• [Information shown]:
┌──

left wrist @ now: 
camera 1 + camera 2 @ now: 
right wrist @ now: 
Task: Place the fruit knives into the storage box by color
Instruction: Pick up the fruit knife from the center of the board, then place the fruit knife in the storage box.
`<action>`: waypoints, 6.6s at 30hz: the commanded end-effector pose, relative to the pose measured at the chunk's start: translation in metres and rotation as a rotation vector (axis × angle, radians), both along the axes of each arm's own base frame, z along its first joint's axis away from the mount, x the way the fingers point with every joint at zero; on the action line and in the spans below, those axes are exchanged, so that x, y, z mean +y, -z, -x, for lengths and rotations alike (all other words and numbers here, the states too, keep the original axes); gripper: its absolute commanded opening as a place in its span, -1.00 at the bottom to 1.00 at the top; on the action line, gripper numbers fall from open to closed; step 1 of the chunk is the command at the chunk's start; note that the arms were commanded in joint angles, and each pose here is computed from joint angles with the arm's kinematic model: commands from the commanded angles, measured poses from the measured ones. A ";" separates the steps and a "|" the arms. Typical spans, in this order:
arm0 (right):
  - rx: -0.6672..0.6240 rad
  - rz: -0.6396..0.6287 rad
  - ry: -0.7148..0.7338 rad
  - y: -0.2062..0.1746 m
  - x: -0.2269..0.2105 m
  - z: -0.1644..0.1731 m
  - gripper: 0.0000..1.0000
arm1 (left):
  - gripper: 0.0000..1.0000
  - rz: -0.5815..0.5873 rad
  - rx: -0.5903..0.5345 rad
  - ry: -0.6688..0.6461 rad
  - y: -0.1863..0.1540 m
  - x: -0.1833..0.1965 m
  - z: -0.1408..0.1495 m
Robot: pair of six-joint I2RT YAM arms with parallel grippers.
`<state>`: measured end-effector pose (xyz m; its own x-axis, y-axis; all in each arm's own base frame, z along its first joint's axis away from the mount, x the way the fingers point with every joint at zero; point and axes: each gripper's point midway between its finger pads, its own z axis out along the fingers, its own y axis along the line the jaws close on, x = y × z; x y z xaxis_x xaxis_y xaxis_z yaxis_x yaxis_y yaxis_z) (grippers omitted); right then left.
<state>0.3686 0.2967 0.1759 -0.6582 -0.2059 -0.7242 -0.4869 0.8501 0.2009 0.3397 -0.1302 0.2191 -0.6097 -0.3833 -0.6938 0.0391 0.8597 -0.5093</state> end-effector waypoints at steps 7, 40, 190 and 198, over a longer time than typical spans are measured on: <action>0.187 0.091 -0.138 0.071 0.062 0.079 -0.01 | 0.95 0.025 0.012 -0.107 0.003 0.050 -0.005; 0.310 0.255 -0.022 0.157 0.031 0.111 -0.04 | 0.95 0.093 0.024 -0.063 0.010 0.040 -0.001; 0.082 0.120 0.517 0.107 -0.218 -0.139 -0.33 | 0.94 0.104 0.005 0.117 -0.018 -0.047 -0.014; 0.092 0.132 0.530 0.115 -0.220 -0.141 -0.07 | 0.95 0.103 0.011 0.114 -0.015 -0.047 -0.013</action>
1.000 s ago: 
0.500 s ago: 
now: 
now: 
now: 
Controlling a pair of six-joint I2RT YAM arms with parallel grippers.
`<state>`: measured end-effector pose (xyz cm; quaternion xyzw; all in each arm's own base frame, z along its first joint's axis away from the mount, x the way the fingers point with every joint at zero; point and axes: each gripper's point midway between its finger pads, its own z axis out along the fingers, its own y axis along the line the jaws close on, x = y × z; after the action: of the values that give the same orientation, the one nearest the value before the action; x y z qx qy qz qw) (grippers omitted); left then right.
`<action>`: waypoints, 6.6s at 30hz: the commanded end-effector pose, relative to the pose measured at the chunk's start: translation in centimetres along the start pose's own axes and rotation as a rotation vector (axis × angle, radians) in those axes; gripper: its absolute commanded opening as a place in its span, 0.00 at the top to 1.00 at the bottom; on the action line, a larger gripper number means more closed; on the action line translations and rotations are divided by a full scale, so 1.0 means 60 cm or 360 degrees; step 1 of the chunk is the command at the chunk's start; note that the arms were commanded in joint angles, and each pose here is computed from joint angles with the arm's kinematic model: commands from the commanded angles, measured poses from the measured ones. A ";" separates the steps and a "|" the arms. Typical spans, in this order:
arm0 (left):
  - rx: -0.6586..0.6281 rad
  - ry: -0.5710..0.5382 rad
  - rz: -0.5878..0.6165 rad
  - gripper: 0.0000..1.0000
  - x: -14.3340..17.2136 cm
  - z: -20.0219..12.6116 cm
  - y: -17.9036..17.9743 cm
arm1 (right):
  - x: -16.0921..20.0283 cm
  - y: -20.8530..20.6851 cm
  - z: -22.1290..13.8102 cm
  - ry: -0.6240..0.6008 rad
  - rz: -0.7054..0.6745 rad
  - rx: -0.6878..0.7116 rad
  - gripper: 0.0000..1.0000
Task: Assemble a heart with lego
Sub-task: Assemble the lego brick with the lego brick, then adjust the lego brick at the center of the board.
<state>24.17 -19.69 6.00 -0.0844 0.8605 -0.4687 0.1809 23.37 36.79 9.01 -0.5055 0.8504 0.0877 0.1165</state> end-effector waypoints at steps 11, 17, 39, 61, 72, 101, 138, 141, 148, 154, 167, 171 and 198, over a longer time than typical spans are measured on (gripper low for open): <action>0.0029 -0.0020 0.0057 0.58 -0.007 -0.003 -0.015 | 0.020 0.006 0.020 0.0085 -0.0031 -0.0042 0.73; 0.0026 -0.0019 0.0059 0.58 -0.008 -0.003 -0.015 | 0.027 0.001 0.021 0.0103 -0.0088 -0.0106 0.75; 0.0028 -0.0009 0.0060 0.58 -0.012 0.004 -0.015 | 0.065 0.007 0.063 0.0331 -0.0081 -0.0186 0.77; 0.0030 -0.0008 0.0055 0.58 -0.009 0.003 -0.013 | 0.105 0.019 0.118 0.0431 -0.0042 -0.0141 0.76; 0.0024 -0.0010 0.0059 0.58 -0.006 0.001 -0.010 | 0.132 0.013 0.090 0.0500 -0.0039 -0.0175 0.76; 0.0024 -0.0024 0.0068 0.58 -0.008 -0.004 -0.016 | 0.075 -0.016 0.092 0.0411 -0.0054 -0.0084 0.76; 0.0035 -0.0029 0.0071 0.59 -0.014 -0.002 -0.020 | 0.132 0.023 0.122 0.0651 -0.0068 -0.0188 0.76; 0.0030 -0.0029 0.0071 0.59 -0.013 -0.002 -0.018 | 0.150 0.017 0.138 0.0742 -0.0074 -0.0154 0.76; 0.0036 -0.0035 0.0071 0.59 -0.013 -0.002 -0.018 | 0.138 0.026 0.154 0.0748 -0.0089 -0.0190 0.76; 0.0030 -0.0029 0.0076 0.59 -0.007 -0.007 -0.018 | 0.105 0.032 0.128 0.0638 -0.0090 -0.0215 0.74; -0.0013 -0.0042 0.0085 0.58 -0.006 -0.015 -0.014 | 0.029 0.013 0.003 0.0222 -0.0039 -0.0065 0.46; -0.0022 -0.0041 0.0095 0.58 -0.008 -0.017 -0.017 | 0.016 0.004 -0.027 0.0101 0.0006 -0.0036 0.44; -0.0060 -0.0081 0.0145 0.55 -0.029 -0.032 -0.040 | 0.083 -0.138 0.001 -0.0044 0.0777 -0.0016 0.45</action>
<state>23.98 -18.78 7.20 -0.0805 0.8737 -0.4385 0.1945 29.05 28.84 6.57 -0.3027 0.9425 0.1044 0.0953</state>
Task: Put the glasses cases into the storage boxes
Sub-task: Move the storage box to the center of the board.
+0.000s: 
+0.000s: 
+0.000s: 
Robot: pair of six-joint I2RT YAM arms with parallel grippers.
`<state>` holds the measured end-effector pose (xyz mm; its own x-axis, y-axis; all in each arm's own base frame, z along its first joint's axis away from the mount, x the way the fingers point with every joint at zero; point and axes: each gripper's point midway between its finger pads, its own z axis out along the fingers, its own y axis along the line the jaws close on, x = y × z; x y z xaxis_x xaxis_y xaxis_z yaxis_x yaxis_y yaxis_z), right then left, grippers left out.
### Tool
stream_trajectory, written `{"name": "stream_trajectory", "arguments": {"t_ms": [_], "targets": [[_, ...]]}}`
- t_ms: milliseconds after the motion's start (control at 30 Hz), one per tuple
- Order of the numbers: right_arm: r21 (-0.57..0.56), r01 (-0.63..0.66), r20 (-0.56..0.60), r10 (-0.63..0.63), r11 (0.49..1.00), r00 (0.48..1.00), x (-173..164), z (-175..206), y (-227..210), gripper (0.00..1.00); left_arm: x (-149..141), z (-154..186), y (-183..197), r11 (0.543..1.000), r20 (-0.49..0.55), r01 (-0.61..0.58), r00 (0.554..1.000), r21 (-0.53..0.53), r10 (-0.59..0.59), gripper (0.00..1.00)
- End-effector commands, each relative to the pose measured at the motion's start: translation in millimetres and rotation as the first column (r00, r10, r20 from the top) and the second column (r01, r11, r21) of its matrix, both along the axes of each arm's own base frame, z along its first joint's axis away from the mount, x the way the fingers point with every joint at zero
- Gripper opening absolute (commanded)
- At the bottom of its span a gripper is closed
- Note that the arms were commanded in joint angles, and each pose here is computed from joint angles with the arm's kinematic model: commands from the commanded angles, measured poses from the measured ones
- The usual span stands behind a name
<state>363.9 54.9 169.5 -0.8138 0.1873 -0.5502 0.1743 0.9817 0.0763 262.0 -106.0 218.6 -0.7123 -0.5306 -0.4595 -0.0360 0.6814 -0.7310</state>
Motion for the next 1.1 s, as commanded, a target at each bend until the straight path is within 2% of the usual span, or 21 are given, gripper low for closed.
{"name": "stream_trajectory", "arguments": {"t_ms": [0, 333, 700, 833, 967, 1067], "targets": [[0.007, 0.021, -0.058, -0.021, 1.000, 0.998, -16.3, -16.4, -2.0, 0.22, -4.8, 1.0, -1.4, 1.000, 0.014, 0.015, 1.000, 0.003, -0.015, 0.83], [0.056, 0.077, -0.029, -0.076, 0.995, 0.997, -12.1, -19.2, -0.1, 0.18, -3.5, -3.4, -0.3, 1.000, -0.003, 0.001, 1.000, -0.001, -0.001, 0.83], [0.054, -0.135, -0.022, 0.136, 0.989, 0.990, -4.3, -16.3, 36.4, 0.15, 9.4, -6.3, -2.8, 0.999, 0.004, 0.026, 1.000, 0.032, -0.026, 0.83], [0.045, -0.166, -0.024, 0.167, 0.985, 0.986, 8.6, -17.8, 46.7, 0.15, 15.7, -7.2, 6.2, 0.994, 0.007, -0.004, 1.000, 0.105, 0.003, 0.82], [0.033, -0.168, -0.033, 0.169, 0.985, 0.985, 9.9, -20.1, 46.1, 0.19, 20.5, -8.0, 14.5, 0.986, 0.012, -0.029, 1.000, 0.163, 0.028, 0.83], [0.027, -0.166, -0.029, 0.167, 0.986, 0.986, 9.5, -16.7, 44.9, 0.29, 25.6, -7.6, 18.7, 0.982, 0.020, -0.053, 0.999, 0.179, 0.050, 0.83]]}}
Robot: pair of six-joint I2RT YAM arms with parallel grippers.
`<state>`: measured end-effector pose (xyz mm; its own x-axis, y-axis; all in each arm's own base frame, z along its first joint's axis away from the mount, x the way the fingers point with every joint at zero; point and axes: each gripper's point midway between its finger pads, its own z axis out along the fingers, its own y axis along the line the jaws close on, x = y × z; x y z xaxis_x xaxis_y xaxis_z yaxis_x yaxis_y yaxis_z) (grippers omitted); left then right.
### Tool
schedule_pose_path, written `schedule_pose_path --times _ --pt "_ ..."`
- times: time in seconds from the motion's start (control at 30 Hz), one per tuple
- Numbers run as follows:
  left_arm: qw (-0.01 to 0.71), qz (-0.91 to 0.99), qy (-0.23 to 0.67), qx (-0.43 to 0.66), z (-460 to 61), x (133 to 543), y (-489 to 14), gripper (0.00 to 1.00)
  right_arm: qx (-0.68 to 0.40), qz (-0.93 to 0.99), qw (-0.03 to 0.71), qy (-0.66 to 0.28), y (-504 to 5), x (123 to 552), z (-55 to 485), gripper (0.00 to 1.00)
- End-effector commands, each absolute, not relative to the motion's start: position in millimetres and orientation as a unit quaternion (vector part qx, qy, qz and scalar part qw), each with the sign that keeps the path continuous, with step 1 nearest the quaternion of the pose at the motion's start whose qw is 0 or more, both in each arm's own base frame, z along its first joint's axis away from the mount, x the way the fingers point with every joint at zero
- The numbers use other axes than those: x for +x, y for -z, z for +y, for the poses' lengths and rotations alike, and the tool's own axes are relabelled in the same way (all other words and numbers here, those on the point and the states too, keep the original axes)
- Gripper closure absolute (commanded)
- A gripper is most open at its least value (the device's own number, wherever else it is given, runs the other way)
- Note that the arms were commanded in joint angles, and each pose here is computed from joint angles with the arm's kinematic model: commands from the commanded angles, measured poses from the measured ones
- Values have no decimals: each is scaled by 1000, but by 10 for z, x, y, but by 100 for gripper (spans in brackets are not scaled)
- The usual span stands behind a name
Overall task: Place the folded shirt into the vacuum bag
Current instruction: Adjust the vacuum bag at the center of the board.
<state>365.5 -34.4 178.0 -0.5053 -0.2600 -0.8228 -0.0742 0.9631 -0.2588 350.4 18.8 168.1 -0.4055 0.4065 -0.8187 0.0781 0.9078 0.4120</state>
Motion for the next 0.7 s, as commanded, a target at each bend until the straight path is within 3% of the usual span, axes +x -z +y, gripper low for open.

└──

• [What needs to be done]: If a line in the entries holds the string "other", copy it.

• [Task solution]:
`<action>`: waypoints, 6.6s at 30hz: the commanded end-effector pose, relative to the pose measured at the chunk's start: translation in metres and rotation as a rotation vector (axis × angle, radians), both along the axes of each arm's own base frame, z along its first joint's axis away from the mount, x the way the fingers point with every joint at zero; on the action line and in the spans below, those axes are exchanged, so that x, y, z mean +y, -z, -x, for lengths and rotations alike (all other words and numbers here, the states too, keep the original axes); gripper: its absolute commanded opening as a place in its span, -1.00 at the bottom to 1.00 at the top; on the action line, gripper numbers fall from open to closed; step 1 of the chunk is the command at the chunk's start; note that the arms were commanded in joint angles, and each pose here is computed from joint angles with the arm's kinematic model: commands from the commanded angles, measured poses from the measured ones. A ";" separates the steps and a "|" the arms. Typical spans, in this order:
- The numbers use other axes than those: x for +x, y for -z, z for +y, for the poses' lengths and rotations alike, and the tool's own axes are relabelled in the same way (all other words and numbers here, those on the point and the states too, keep the original axes)
- A gripper is most open at its least value (the device's own number, wherever else it is given, runs the other way)

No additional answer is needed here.